Japanese yen – The yen found its way back to ¥83.00 against the dollar overnight as lingering concerns over global growth caused by warnings over rampant commodity prices kept up demand for the yen. Its safe haven status is currently questionable in the aftermath of the natural and resultant nuclear disasters that drove the Bank of Japan to request coordinated efforts to stem a crippling rise in the yen. The yen made sharper gains against the single currency, which slid to ¥119.43. Against the pound the Japanese unit rallied to ¥135.50.

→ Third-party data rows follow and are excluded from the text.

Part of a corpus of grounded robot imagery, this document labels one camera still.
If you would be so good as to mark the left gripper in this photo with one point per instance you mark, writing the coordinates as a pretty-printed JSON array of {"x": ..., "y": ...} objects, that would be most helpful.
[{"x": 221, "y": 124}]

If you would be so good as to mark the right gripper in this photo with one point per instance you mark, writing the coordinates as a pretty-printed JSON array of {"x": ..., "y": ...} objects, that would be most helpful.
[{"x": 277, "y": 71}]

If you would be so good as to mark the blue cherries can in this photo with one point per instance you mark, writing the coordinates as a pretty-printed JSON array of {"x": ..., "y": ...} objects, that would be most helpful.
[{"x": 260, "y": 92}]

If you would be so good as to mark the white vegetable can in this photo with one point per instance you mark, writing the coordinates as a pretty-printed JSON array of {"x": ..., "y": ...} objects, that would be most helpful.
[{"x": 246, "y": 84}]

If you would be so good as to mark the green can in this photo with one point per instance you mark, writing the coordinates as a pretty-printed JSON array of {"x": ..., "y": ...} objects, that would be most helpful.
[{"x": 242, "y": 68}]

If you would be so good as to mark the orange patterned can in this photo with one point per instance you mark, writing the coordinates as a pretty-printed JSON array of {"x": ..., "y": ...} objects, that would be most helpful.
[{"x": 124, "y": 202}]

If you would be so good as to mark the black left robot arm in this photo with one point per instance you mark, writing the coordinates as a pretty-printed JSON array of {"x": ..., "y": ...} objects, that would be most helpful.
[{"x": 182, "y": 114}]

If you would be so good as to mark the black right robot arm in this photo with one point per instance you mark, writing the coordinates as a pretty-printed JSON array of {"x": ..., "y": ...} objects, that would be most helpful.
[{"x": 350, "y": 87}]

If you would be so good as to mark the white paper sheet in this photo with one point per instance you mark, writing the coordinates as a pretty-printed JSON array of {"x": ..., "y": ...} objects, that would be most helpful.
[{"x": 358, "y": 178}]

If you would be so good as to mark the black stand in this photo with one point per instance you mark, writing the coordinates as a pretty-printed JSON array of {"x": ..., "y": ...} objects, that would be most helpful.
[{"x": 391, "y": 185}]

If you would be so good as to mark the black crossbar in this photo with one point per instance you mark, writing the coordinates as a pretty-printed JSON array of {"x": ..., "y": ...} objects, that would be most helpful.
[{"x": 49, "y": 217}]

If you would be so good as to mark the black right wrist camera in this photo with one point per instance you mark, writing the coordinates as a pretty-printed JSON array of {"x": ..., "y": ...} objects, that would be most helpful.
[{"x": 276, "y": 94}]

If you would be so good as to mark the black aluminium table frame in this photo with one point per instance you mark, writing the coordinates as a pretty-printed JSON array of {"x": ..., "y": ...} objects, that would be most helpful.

Canadian dollar – The recent slide in the price of crude oil alongside other prices for key commodities was tempered by a midweek retail sales report out of the U.S. showing only modest impact on consumption. The commodity currencies were perhaps too quick to dispel economists’ warnings and staged a speedy rebound. However, it looks like yet another warning from leaders of so-called BRIC nations is making dealers think twice about the longevity of the super-cycle for commodities. The loonie is off sharply against the greenback on Thursday and fell to as low as $1.0331 U.S. cents from a midweek close at $1.0376. Later on Thursday Canada produces a manufacturing sales report covering February with dealers expecting a decline of 0.5% after a strong 4.5% rebound to start the year. The Bank of Canada warned earlier in the week over the impact of a raging currency on export growth. The report may be a little dated but will likely refresh investors’ minds over the fact that the unit has been north of parity ever since the start of February.